Che fine fanno i vecchi dati scientifici?

L’accessibilità dei dati è uno dei capisaldi su cui si fonda la cultura scientifica moderna: la possibilità cioè per gli scienziati di verificare i risultati dei colleghi, e utilizzarli per le proprie ricerche. Un sistema bellissimo in teoria, che nella pratica però rischia di essere solamente una pia illusione. Non solo sempre più ricercatori sono riluttanti a condividere i propri risultati, ma spesso capita che non sappiano neanche più che fine abbiano fatto i dati originali. A lanciare l’allarme è lo studio realizzato da un gruppo di ricercatori canadesi, pubblicato sulla rivista Current Biology.

I ricercatori hanno tentato di recuperare i dati originali di 516 articoli scientifici pubblicati tra il 1991 e il 2011. I lavori scelti riguardavano tutti il campo dell’ecologia, e più in particolare la misurazione di  caratteristiche anatomiche di piante e animali, perché si tratta di analisi che vengono svolte esattamente nello stesso modo da decenni.

I ricercatori canadesi hanno contattato gli autori degli studi, e hanno chiesto loro di fornirgli i dati relativi all’articolo in questione. Se per i lavori risalenti a due anni fa non sono emersi particolari problemi, la percentuale di articoli di cui erano ancora disponibili i dati originali diminuiva invece drasticamente nel caso di lavoro più vecchi, e con una velocità incredibile: il 17% in meno per ogni anno, tanto che solo per il 20%  degli articoli pubblicati negli anni ’90 risultavano ancora disponibili i dati originali.

Complotto? Truffa? No, più che altro distrazione e pressapochismo da parte degli scienziati. “Nella maggior parte dei casi i ricercatori hanno risposto “dovrebbero trovarsi in questo o quel luogo”, riferendosi magari alla soffitta della casa dei genitori, o a un dischetto per Pc, di cui non vedono un lettore da 15 anni”, racconta su Nature Timothy Vines, ricercatore della University of British Columbia di Vancouver che ha coordinato lo studio. “In teoria i dati originali esistono ancora, ma in pratica il tempo e la fatica che dovrebbero fare i ricercatori per recuperarli rende la cosa proibitiva”.

Persino contattare i ricercatori è risultata spesso un’impresa impossibile. Le chance di trovare un email funzionante diminuivano infatti del 7% per ogni anno trascorso dalla pubblicazione dell’articolo, tanto che Vines e colleghi sono riusciti infatti ad entrare in contatto solamente con il 37% degli scienziati cercati. Anche tra quelli con un indirizzo email aggiornato, solo poco più della metà si è degnata di rispondere alla loro richiesta.

Si tratta di una questione seria, perché (almeno per chi crede nell’Open Access) il progresso scientifico si basa sulla condivisione delle conoscenze e dei dati tra ricercatori. La tendenza, invece, sembra tristemente andare nella direzione opposta. Specialmente in campo bio-medico, dove è in atto una vera e propria guerra tra le industrie del farmaco, che hanno tutto l’interesse a tenere segreti i dati delle ricerche da loro finanziate, e la comunità scientifica, che richiede il libero accesso ai risultati.

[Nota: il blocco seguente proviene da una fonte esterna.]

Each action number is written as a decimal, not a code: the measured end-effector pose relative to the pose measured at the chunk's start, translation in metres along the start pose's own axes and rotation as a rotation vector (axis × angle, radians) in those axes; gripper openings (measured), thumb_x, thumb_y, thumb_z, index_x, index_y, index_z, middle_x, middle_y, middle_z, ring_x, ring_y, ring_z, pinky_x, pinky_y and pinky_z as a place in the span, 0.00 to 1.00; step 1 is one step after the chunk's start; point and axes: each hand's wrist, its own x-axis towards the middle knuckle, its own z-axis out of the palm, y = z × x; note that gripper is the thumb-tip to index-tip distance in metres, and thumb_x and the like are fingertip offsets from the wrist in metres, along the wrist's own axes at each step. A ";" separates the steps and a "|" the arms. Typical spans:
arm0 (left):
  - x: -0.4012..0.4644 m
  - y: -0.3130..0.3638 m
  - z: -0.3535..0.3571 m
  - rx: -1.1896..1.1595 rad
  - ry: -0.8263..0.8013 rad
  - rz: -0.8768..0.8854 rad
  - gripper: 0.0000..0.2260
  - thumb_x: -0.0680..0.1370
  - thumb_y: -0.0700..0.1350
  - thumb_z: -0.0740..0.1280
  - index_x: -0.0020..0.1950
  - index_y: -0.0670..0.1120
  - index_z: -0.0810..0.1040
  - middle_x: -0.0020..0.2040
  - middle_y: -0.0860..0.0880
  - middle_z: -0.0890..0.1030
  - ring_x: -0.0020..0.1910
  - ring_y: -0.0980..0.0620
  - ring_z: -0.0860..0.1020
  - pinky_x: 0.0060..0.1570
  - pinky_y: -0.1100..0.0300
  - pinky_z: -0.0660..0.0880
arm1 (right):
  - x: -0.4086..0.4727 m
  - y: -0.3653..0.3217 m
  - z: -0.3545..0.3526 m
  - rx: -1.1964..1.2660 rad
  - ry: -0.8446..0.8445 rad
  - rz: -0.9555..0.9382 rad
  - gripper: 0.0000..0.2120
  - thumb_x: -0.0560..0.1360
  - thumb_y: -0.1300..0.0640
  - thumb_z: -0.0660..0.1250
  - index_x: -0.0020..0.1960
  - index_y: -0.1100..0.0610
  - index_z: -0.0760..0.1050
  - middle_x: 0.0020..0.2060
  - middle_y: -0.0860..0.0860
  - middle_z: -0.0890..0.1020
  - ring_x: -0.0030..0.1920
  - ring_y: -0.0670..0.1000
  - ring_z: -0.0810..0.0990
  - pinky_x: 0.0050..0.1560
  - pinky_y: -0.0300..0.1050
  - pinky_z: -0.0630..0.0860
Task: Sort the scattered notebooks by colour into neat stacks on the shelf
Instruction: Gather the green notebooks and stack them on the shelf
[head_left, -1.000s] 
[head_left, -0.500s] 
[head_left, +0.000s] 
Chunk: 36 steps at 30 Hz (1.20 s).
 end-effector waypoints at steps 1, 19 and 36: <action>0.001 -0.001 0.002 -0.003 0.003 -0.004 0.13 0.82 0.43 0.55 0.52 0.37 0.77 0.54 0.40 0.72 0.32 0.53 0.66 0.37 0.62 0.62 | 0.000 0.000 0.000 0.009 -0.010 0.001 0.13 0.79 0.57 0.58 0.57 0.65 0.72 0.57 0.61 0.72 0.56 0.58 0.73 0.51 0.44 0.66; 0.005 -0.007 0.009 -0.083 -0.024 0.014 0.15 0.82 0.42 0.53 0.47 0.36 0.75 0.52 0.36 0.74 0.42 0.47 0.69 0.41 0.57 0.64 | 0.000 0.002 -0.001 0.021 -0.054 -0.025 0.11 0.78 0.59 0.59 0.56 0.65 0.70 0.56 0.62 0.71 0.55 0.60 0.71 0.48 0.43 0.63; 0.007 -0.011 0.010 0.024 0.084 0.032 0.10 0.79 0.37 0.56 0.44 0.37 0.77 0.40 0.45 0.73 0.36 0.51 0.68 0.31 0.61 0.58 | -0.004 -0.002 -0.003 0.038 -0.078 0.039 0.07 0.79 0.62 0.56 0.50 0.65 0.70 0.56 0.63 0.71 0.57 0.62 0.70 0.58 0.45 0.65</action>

Un’indagine presentata a settembre durante l’International Congress on Peer Review and Biomedical Publication di Chicago ha dimostrato ad esempio che in soli 4 anni, gli autori di articoli pubblicati sui prestigiosi Annals of Internal Medicine disposti a rendere pubblici i propri dati sono diminuiti drasticamente, passando dal 62% nel 2008 al 47% nel 2012.